Mary’s womb could contain the Logos because she was the ‘humble servant’ of the Divine Activity, there with him from the beginning as the eternal feminine, and entirely at the disposal of the Holy Spirit. The consequence of this receptivity is the springing forth of the created world in its original innocence, thus we see that to identify the Garden of Eden with the fertile marian womb is not poetic fancy but a real metaphysical truth. It was she who received the cosmic seed at the foundation of things, for only such a one could receive it again in human form.

Are we to conclude, then, that she is the Incarnation of a Goddess, on the level as Christ? We cannot, for this would not only contradict the doctrine of the Church, but it would be to confuse two different manifestations that are qualitatively distinct and not hierarchically equal.

Christ has always been considered an Incarnation of the Divine Person, with all that this implies. Mary, insofar as she is an incarnation, is that of a divine attribute, or rather a cosmic principle.
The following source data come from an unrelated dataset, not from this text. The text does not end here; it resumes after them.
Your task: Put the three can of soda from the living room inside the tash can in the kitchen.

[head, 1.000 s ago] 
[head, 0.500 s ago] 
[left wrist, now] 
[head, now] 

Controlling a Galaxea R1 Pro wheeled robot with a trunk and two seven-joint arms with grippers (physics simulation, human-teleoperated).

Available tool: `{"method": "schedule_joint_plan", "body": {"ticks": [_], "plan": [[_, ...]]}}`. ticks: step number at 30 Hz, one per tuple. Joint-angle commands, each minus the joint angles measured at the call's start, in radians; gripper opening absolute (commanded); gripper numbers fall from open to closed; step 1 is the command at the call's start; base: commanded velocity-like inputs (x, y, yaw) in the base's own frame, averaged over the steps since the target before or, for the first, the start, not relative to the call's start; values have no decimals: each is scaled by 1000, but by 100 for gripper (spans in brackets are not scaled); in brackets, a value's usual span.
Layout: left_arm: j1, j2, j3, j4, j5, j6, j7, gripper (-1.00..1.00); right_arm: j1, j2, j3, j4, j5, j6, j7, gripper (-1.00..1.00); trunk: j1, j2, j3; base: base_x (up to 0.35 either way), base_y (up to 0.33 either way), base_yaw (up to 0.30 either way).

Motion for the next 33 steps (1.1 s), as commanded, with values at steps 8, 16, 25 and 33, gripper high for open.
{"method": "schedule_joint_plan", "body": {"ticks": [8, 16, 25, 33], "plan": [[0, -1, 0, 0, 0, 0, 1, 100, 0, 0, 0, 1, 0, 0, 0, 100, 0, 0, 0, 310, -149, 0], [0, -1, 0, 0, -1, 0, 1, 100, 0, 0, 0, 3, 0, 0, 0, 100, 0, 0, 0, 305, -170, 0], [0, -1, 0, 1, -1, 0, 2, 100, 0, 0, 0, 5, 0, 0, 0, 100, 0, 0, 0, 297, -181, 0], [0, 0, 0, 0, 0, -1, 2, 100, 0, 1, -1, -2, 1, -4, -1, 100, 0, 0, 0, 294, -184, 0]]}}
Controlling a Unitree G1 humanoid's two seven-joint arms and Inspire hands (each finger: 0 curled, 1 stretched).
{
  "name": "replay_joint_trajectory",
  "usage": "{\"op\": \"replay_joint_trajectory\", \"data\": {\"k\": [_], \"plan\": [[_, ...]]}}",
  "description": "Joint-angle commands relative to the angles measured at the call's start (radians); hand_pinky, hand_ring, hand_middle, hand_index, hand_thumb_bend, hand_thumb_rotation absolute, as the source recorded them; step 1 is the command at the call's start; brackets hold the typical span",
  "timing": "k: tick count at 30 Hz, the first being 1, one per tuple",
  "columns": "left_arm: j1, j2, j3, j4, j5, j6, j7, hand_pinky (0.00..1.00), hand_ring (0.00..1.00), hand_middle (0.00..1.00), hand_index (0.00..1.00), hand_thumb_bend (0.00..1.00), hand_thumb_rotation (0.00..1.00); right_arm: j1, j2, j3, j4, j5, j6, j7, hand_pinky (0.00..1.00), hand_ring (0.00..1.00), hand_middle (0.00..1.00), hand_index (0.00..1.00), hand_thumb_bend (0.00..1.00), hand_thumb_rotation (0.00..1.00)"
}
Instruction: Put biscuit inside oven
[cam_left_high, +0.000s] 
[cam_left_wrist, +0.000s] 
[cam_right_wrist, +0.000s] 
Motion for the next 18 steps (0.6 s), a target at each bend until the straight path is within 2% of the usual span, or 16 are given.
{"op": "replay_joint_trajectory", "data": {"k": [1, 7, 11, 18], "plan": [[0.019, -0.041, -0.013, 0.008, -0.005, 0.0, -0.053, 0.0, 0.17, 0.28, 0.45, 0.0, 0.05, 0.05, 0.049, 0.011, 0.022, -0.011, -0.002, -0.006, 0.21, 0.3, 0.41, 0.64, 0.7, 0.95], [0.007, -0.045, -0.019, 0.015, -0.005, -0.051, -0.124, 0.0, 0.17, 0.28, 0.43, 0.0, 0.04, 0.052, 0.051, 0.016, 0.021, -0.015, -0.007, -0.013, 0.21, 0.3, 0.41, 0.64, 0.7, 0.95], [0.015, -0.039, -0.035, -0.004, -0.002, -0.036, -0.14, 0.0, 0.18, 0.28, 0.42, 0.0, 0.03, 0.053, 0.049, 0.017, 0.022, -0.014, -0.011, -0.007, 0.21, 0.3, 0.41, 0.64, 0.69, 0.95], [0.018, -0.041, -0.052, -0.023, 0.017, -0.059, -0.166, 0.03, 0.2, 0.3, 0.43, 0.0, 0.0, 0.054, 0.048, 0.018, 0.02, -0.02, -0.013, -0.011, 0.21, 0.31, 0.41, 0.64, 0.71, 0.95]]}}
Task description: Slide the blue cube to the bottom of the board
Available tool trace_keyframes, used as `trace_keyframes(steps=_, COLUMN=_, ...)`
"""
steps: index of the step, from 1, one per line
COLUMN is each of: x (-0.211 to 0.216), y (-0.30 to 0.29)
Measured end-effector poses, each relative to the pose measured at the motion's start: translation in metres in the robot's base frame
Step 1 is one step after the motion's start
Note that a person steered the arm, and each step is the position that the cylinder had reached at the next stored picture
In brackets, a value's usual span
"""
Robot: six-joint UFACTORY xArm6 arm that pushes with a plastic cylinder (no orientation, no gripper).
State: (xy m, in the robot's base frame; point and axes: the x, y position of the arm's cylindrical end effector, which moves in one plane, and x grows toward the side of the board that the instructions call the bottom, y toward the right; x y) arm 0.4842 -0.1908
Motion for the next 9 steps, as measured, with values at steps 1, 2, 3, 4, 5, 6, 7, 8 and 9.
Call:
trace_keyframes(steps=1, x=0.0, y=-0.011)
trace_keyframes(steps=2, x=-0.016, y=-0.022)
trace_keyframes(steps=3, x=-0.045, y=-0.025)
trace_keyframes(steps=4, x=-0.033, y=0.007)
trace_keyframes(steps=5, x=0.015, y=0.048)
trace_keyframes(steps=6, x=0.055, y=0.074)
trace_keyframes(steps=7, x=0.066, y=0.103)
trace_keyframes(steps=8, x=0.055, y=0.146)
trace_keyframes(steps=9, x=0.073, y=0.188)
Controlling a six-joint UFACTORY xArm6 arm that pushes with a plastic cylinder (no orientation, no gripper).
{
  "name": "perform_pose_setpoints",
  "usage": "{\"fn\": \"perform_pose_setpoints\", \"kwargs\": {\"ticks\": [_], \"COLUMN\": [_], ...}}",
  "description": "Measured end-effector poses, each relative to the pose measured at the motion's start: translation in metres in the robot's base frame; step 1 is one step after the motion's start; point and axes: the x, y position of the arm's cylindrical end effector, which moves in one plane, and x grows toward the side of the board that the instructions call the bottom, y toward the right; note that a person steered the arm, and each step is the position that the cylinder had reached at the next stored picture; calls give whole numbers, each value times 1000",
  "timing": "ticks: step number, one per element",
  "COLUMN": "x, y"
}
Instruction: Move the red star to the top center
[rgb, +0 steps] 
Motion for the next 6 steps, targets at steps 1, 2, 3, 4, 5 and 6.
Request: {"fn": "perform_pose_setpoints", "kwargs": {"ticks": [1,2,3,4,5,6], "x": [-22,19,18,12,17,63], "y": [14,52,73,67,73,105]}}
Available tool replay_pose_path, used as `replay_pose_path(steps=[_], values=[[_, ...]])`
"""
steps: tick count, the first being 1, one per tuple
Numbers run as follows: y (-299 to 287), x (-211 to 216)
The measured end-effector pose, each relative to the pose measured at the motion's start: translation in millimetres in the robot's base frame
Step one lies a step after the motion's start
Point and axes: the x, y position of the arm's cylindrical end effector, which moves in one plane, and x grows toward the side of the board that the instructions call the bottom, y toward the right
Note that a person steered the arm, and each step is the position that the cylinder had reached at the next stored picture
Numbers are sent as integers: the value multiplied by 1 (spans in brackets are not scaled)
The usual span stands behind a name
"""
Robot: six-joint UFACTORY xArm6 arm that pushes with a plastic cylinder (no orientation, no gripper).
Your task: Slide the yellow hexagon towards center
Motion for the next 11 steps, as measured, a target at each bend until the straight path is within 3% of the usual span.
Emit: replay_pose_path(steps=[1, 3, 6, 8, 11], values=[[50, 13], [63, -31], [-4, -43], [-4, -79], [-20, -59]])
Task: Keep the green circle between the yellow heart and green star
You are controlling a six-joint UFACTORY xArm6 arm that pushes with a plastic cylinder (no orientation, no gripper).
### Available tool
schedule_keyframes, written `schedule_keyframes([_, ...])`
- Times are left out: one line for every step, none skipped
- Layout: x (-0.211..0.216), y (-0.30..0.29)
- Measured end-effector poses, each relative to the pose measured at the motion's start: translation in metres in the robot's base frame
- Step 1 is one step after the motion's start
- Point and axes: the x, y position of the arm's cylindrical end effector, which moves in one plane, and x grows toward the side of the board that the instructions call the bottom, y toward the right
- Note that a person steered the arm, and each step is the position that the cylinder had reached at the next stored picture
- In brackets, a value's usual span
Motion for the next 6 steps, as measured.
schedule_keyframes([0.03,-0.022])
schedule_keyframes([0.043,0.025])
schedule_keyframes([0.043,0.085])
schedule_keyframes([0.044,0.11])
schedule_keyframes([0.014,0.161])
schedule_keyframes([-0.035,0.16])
What she manifests is no small thing, but it is not one of the divine persons, a personality that has ‘descended’ and become human; instead, she herself, as woman, personifies that cosmic principles and in a sense transfigures it by summarizing it in herself.

To draw again from the Hindu vocabulary, we can say that Mary is an avatar of universal substance, a manifestation in human form of a divine attribute—femininity—and this is enough to distinguish her from other men and women, justifying all of the lofty worship she has received and the role she has played in the cosmic drama, while at the same time distinguishing her from the Trinity, and in doing so we are enabled to plumb further the depths of this mysterion while keeping everything else in its proper place.

Lastly, if any of this seems to transgress orthodoxy, we would simply refer the reader again to Proverbs 8:22-31, and urge that it be contemplated patiently and the implications contained there acknowledged in their fullness.